Monopoles are already accounted for though, because they’re explicitly ruled out by the character and form of the laws of electromagnetism. ∇⋅B = 0, or “the divergence of the magnetic field is zero”.
When Maxwell first published his work with the equations, it contained non-zero B divergence. We say that density of magnetic monopole (which should be there instead of zero) is zero because we did not find any monopoles yet (maybe ever!). If we discover a monopole, and we remove this zero, there will no problems with EM theory, and actually we can explain some other things like quantization of electric charge (why all charge are integer multiple of electron charge).
So no, it was not explicitly ruled out by Maxwell's equations. It is not even ruled out because we did not explore the full phase space. And it depends on which monopole you are talking about (Dirac monopole, GUT monopole or EW monopole).
I mean I we found a magnetic monopole then we'd just change that one of Maxwell's equations so it looks like the corresponding electrical equation Div(E) = ρ/ε. It essentially just happens that the thing which correspond to ρ for the B field is 0.
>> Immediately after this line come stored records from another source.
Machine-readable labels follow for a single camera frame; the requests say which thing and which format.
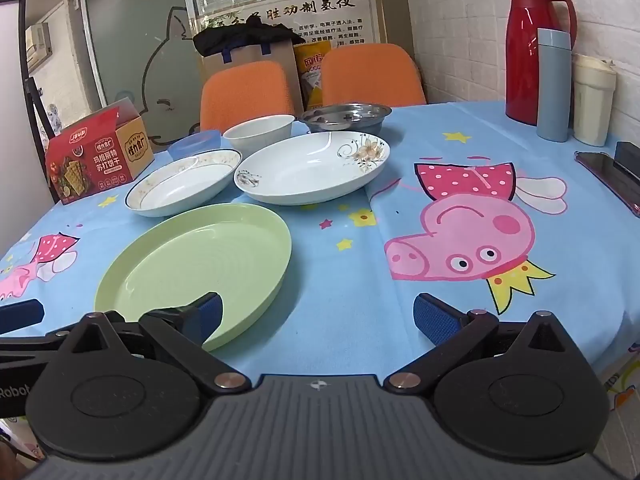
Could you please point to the white ceramic bowl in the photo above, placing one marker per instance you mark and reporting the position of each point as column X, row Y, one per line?
column 260, row 135

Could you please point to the black cloth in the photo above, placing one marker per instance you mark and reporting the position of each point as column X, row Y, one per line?
column 240, row 37

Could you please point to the blue plastic bowl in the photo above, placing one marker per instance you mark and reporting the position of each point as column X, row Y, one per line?
column 192, row 146

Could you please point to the white plate with floral print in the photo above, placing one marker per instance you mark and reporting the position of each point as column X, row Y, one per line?
column 300, row 170

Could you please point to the grey-blue tumbler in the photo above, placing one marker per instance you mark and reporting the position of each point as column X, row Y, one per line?
column 554, row 85

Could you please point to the wall poster with text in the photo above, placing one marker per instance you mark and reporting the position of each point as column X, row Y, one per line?
column 330, row 15

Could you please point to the cardboard box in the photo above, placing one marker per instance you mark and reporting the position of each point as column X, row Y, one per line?
column 281, row 56

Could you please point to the red thermos jug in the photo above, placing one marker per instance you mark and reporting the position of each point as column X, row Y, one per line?
column 522, row 60

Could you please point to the light green plate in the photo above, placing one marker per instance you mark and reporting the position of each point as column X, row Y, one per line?
column 200, row 260

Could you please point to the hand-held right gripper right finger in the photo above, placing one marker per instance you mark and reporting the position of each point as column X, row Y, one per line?
column 436, row 319

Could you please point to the red cracker box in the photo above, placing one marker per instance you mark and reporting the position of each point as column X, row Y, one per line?
column 95, row 160

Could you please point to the black case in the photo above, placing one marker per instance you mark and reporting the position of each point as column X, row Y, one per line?
column 629, row 157

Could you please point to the whiteboard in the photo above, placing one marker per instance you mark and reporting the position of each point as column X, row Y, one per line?
column 10, row 110

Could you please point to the white plate with gold rim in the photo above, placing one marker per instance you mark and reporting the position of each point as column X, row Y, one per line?
column 180, row 185

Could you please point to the stainless steel bowl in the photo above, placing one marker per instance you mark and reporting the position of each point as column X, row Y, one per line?
column 350, row 120

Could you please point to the yellow bag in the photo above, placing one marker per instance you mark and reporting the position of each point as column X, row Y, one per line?
column 312, row 66

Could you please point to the frosted glass door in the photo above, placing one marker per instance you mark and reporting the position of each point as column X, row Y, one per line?
column 130, row 45

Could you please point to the orange chair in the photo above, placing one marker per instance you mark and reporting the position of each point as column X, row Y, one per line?
column 245, row 95
column 370, row 75

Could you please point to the smartphone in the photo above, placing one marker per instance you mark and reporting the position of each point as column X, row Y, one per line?
column 605, row 172

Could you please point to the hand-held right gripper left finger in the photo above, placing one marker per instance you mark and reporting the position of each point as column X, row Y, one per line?
column 209, row 312

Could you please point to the cream lidded cup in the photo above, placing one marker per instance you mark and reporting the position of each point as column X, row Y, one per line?
column 592, row 105

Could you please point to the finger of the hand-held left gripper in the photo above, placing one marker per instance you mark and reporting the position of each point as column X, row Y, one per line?
column 20, row 316

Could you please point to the blue cartoon pig tablecloth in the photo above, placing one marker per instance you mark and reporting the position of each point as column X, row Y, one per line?
column 350, row 270

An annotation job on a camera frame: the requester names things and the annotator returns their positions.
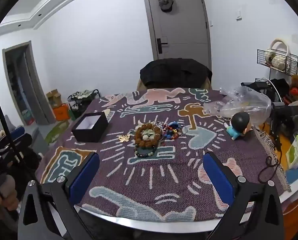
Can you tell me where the green white stone bracelet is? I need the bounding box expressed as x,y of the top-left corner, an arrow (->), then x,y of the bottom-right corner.
141,128 -> 156,141

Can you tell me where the person's left hand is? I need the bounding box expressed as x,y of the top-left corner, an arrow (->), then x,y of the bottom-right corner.
0,174 -> 19,213

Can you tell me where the black door lock handle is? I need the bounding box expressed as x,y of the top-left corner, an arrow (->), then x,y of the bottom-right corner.
157,38 -> 169,54

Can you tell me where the grey doorway frame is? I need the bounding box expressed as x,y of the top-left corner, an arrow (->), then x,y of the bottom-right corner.
2,41 -> 55,126

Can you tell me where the black box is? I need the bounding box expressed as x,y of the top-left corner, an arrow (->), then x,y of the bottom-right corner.
71,112 -> 109,143

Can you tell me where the grey door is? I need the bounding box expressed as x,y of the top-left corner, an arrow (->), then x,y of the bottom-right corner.
142,0 -> 212,69

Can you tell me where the wooden bead bracelet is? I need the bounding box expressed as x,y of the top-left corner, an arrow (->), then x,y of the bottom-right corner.
134,123 -> 163,149

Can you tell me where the white handbag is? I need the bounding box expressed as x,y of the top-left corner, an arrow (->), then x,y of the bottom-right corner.
264,38 -> 291,71

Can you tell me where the black haired doll figurine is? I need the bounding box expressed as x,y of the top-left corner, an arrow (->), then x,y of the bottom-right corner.
224,112 -> 252,141

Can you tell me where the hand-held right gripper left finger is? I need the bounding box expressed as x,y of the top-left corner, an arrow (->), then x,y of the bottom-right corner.
18,152 -> 100,240

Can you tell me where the dark bead bracelet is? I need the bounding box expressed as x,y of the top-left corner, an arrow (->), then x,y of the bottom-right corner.
134,146 -> 158,159

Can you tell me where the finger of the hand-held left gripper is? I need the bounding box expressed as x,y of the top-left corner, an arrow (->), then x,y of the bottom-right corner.
6,126 -> 26,141
14,134 -> 33,152

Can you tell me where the clear plastic bag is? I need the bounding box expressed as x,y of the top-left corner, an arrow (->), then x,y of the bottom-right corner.
203,85 -> 272,125

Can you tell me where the orange box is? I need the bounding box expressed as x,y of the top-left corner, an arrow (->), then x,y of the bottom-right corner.
52,103 -> 71,122

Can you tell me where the black shoe rack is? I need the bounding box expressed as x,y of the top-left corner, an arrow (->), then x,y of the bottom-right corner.
68,89 -> 101,119

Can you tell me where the black wire rack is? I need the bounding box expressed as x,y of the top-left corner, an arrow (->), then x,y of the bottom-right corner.
257,48 -> 298,77

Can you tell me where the black jacket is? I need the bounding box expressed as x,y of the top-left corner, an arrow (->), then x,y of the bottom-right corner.
140,58 -> 213,90

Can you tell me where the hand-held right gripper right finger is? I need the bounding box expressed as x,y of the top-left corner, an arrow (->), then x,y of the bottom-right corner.
203,151 -> 286,240

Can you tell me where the green mat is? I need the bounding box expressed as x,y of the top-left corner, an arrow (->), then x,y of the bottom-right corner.
44,120 -> 70,144

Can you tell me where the cardboard box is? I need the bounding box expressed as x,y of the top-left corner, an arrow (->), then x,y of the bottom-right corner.
46,89 -> 63,109

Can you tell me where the purple printed blanket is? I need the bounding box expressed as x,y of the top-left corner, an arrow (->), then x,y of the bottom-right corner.
36,87 -> 292,223

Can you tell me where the black cable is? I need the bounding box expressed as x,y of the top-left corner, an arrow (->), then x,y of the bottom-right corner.
258,140 -> 282,184

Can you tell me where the green tissue box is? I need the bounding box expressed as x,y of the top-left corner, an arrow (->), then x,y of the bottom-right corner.
286,135 -> 298,170

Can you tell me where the grey cap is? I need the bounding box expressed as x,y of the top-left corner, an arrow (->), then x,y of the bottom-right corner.
158,0 -> 174,13

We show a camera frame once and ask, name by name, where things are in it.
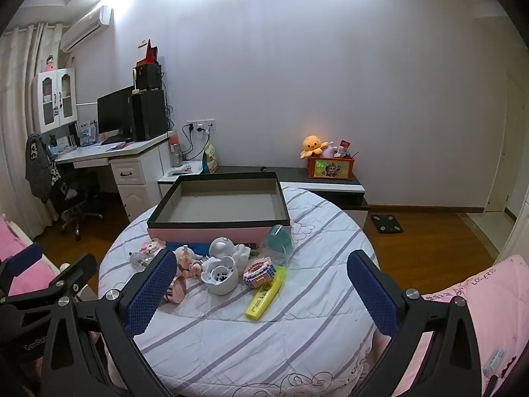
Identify beige curtain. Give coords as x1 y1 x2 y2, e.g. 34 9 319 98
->
0 22 64 241

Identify white door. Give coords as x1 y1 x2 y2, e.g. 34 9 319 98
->
485 70 529 216

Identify blue flat item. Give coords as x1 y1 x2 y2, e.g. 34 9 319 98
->
167 241 211 256

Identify white glass-door cabinet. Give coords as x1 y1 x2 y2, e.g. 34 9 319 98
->
32 67 79 134

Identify black and pink cardboard box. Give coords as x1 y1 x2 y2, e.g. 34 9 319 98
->
146 171 291 245

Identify blue boxes on desk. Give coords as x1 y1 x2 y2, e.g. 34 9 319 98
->
78 121 97 147

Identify dark grey jacket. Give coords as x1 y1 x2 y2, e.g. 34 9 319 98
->
25 133 62 203

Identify black bathroom scale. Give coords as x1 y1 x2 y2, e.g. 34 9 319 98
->
370 214 403 234

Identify black power cable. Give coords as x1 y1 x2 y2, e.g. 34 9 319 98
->
182 124 211 161

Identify white cat-shaped cup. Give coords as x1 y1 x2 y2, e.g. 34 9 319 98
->
200 255 240 296

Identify pink printed blanket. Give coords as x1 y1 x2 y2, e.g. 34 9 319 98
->
390 254 529 397

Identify black computer monitor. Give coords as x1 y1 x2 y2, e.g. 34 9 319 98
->
97 85 135 141

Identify red triangular object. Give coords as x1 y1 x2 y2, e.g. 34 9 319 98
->
138 39 160 66

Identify pink bed sheet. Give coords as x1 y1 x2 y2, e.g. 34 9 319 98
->
0 215 61 298

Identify white nightstand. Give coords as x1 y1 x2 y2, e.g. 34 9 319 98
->
157 161 205 211

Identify black office chair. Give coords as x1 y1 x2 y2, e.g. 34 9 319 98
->
50 165 104 241

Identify orange octopus plush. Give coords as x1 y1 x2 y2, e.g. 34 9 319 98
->
300 136 333 158

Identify striped white quilt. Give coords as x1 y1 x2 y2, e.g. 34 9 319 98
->
98 186 391 397

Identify yellow highlighter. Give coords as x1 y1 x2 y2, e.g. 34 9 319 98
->
245 265 287 321

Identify clear plastic figure toy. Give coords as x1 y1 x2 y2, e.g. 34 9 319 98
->
129 238 167 270

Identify pink brick-built donut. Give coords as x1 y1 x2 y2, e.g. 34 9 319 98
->
242 257 275 288

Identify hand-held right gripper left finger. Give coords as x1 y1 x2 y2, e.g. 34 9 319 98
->
39 250 178 397

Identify black speaker box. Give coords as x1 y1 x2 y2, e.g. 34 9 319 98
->
133 64 163 92

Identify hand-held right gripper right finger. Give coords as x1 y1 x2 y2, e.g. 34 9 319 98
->
346 250 497 397

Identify white desk with drawers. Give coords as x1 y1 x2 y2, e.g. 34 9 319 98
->
54 131 176 222

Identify white air conditioner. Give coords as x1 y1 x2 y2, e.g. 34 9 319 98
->
60 5 114 53

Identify black computer tower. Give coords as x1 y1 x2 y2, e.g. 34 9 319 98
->
131 90 168 142

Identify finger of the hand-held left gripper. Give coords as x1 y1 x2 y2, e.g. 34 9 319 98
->
4 253 98 311
0 242 44 298

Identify bottle with orange cap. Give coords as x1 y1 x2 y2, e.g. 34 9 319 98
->
169 134 183 166

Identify black and white low cabinet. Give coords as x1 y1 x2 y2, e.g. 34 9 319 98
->
215 165 370 232

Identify orange storage box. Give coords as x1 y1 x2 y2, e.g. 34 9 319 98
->
306 155 356 180

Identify clear teal tape dispenser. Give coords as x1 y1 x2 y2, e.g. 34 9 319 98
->
260 223 295 267

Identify yellow snack bag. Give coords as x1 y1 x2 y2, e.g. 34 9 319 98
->
202 143 219 174

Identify pink doll figure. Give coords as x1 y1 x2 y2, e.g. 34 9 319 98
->
163 245 204 303

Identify white round gadget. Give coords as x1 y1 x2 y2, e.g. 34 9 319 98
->
209 237 252 263

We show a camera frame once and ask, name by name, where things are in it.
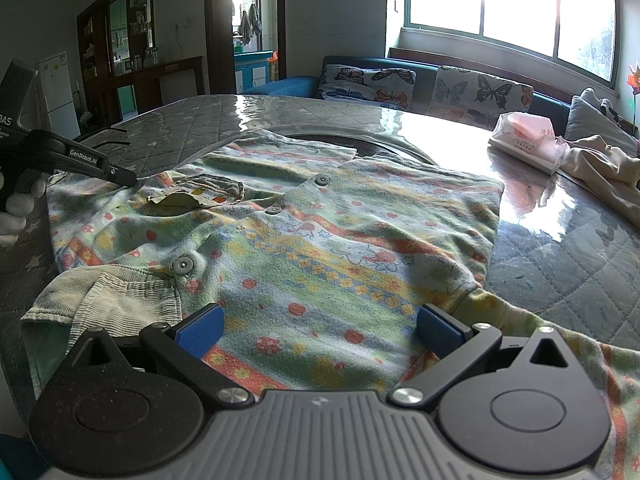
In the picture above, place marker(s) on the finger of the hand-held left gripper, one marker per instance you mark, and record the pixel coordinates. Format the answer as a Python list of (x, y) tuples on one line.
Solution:
[(85, 155)]

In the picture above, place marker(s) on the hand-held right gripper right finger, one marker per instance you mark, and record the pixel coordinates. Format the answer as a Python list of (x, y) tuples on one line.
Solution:
[(440, 332)]

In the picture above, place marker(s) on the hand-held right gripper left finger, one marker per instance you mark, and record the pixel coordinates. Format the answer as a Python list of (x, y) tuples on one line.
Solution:
[(200, 330)]

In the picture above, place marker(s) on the floral patterned button shirt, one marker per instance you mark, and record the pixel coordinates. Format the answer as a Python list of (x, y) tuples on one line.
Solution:
[(325, 240)]

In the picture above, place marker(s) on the hanging clothes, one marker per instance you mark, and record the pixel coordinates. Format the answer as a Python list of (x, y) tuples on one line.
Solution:
[(250, 22)]

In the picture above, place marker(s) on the person's left hand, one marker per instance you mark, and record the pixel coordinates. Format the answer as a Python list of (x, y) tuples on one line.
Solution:
[(17, 205)]

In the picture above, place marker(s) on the white refrigerator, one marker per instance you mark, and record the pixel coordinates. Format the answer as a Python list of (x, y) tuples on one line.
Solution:
[(59, 95)]

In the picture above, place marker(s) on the dark wooden cabinet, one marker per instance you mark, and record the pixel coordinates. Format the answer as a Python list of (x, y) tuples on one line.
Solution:
[(135, 50)]

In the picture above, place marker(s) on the blue cabinet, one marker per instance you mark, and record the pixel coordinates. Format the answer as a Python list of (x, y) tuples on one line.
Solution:
[(252, 70)]

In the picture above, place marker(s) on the pink plastic tissue pack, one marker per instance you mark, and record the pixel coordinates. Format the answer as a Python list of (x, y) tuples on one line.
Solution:
[(525, 137)]

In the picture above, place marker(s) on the blue sofa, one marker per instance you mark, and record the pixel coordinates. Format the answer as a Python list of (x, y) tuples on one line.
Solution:
[(295, 85)]

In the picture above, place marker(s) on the beige cloth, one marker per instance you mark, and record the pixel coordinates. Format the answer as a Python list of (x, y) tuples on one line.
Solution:
[(605, 162)]

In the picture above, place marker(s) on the tall butterfly print cushion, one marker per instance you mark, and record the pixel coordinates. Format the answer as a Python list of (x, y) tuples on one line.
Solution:
[(480, 95)]

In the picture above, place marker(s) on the wide butterfly print cushion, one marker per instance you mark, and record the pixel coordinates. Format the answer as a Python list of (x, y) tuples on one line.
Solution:
[(365, 85)]

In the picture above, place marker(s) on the grey pillow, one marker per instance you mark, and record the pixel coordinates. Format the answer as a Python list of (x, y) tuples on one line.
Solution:
[(595, 125)]

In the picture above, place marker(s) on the white plush toy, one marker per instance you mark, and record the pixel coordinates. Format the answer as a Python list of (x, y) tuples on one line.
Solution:
[(610, 110)]

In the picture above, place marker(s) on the colourful pinwheel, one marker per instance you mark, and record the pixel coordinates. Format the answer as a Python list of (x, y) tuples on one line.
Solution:
[(634, 80)]

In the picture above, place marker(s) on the window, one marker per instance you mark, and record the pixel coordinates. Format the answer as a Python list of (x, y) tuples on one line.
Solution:
[(510, 0)]

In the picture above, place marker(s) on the dark wooden door frame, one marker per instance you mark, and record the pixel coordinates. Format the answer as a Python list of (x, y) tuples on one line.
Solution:
[(215, 25)]
Except that if the divergence of the magnetic field were anything other than zero, the laws as presently written wouldn’t successfully predict electromagnetic effects. Because the laws as currently written _do_ make predictions, and exquisitely precise predictions at that, the divergence must be zero with no monopoles at all or so close to zero that monopoles would be extraordinarily weak if they did exist. Their effects would be so slight that they would be useless for any practical purpose except possibly impressing the Nobel committee.
The fact that standard EM theory with zero magnetic charge works well only proves that normally there aren't lots of magnetic monopoles floating around: they could be very short-lived particles or strange phase of the matter, but still real and Maxwell's equations don't say anything about this.
As far as I know there's no mathematical or physical reason to outright forbid magnetic monopoles. On the contrary, there is a well-known argument by Dirac that says that if they would exist then charge is quantised, which we know it is. This is one of the reasons people are still looking for magnetic monopoles.
I don't really understand your point here. If we do discover magnetic monopoles (which would not necessarily be very weak but instead very rare) then we would take the equation
Div(B) = 0
And update it to say
Div(B) = sigma
Where sigma is a field describing the monopole density. Theres a ready "gap" in Gauss' law for magnetism where you can easily stick monopoles. Of course the divergence would be zero in the absence of monopoles, just as the divergence of the electric field is zero in the absence of electric monopoles, but decidedly non-zero when there's an electron around.
I think your point is the current Maxwell equations explain physics so well that if we change them to accommodate magnetic monopoles they would have to be worse. If I understand you right, it overlooks that we can add terms[0] to Maxwell's equations that don't affect predictions in a world free of magnetic monopoles:
∇⋅E = ρ(electric) / ϵ0
∇⋅B = μ0 * ρ(magnetic)
∇⨯E = -μ0 * J(magnetic) - ∂B/∂t
∇⨯B = μ0 * J(electric) + (μ0)(ϵ0)(∂E/∂t)
We could switch every physics textbook to using the above today, and the only difference would be setting ρ(magnetic) and J(magnetic) to zero when there are no monopoles in the problem.
[0] Griffiths Introduction to Electrodynamics 3E, Section 7.3.4
If anything it's frustrating that there aren't monopoles, because if there were, we could make the E and B equations symmetrical under interchange of the fields. It would be a lot prettier, and I think it would be easier to teach to undergrads.
I mean you could just do that and tell the students that the magnetic charge and current densities are always zero unless we eventually discover monopoles.
This is incorrect, you can put non-zero divergence of magnetic field and all the equations and predictions stays the same. Better it would make Maxwell's equations symmetric under exchange of fields and sources. \
> so close to zero that monopoles would be extraordinarily weak if they did exist
Why? I can't think of a reason why would this be the case? You are not solving Maxwell's equation for the universe. You can have divergence of electric field closed to zero because you have very low density (the field source) in the region you are studying.